> [Task details] Please write out the listing again, keeping every character the same.
═════ Information provided
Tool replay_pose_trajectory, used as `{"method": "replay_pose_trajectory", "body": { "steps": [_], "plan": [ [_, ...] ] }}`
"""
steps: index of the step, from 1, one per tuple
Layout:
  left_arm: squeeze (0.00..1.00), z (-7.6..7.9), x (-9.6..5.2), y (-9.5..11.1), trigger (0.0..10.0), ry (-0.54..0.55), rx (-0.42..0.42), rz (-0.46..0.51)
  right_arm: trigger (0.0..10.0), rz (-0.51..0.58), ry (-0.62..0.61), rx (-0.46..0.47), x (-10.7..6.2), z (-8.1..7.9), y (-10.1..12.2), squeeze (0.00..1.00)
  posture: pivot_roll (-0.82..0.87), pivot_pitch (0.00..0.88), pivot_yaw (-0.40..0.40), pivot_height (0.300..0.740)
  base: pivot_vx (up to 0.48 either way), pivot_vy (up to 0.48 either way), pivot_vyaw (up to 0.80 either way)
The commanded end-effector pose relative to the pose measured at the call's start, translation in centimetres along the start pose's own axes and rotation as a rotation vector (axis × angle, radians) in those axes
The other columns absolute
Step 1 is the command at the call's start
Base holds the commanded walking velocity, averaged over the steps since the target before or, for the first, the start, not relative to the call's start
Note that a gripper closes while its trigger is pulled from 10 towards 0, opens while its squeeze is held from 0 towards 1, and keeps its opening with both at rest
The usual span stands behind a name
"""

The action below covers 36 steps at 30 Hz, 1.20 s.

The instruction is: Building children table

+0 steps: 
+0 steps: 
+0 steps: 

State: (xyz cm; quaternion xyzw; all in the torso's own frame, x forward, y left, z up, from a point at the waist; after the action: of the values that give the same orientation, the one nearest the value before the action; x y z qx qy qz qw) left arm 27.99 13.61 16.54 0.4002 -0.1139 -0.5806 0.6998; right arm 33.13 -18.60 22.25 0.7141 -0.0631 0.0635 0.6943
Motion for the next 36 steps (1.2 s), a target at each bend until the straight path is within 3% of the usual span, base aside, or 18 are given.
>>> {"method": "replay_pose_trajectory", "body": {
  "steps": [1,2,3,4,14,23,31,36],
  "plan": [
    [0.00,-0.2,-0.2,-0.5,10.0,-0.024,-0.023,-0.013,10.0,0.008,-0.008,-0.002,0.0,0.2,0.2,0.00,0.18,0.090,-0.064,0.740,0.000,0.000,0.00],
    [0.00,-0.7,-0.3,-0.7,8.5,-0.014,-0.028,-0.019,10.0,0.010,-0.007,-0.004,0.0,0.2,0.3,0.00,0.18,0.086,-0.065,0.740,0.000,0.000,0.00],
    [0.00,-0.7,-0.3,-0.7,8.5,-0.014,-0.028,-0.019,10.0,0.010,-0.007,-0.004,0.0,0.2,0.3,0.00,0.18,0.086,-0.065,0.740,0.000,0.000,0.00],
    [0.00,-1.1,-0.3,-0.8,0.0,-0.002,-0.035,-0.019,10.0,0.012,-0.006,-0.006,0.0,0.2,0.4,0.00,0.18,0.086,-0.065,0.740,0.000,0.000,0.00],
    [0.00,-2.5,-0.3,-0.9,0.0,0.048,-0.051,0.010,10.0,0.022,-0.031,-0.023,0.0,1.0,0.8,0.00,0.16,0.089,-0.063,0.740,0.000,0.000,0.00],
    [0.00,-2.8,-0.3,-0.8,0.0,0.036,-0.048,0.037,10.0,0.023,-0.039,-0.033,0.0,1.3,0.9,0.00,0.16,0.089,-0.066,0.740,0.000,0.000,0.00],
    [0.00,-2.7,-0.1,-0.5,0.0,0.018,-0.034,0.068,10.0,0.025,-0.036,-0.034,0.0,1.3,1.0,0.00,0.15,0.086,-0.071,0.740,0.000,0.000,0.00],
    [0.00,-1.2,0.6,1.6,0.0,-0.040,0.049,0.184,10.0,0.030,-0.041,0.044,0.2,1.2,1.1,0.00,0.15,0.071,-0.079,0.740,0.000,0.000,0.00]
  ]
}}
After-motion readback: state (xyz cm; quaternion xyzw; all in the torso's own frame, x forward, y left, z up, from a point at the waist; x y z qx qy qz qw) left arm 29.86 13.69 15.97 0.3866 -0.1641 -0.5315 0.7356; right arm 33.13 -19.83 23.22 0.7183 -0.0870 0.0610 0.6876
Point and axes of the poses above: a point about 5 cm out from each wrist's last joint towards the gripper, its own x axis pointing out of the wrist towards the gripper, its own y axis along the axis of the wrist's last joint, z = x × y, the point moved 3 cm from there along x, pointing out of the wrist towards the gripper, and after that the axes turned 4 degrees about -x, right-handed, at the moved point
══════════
> [Result for this exercise]
Tool replay_pose_trajectory, used as `{"method": "replay_pose_trajectory", "body": { "steps": [_], "plan": [ [_, ...] ] }}`
"""
steps: index of the step, from 1, one per tuple
Layout:
  left_arm: squeeze (0.00..1.00), z (-7.6..7.9), x (-9.6..5.2), y (-9.5..11.1), trigger (0.0..10.0), ry (-0.54..0.55), rx (-0.42..0.42), rz (-0.46..0.51)
  right_arm: trigger (0.0..10.0), rz (-0.51..0.58), ry (-0.62..0.61), rx (-0.46..0.47), x (-10.7..6.2), z (-8.1..7.9), y (-10.1..12.2), squeeze (0.00..1.00)
  posture: pivot_roll (-0.82..0.87), pivot_pitch (0.00..0.88), pivot_yaw (-0.40..0.40), pivot_height (0.300..0.740)
  base: pivot_vx (up to 0.48 either way), pivot_vy (up to 0.48 either way), pivot_vyaw (up to 0.80 either way)
The commanded end-effector pose relative to the pose measured at the call's start, translation in centimetres along the start pose's own axes and rotation as a rotation vector (axis × angle, radians) in those axes
The other columns absolute
Step 1 is the command at the call's start
Base holds the commanded walking velocity, averaged over the steps since the target before or, for the first, the start, not relative to the call's start
Note that a gripper closes while its trigger is pulled from 10 towards 0, opens while its squeeze is held from 0 towards 1, and keeps its opening with both at rest
The usual span stands behind a name
"""

The action below covers 36 steps at 30 Hz, 1.20 s.

The instruction is: Building children table

+0 steps: 
+0 steps: 
+0 steps: 

State: (xyz cm; quaternion xyzw; all in the torso's own frame, x forward, y left, z up, from a point at the waist; after the action: of the values that give the same orientation, the one nearest the value before the action; x y z qx qy qz qw) left arm 27.99 13.61 16.54 0.4002 -0.1139 -0.5806 0.6998; right arm 33.13 -18.60 22.25 0.7141 -0.0631 0.0635 0.6943
Motion for the next 36 steps (1.2 s), a target at each bend until the straight path is within 3% of the usual span, base aside, or 18 are given.
>>> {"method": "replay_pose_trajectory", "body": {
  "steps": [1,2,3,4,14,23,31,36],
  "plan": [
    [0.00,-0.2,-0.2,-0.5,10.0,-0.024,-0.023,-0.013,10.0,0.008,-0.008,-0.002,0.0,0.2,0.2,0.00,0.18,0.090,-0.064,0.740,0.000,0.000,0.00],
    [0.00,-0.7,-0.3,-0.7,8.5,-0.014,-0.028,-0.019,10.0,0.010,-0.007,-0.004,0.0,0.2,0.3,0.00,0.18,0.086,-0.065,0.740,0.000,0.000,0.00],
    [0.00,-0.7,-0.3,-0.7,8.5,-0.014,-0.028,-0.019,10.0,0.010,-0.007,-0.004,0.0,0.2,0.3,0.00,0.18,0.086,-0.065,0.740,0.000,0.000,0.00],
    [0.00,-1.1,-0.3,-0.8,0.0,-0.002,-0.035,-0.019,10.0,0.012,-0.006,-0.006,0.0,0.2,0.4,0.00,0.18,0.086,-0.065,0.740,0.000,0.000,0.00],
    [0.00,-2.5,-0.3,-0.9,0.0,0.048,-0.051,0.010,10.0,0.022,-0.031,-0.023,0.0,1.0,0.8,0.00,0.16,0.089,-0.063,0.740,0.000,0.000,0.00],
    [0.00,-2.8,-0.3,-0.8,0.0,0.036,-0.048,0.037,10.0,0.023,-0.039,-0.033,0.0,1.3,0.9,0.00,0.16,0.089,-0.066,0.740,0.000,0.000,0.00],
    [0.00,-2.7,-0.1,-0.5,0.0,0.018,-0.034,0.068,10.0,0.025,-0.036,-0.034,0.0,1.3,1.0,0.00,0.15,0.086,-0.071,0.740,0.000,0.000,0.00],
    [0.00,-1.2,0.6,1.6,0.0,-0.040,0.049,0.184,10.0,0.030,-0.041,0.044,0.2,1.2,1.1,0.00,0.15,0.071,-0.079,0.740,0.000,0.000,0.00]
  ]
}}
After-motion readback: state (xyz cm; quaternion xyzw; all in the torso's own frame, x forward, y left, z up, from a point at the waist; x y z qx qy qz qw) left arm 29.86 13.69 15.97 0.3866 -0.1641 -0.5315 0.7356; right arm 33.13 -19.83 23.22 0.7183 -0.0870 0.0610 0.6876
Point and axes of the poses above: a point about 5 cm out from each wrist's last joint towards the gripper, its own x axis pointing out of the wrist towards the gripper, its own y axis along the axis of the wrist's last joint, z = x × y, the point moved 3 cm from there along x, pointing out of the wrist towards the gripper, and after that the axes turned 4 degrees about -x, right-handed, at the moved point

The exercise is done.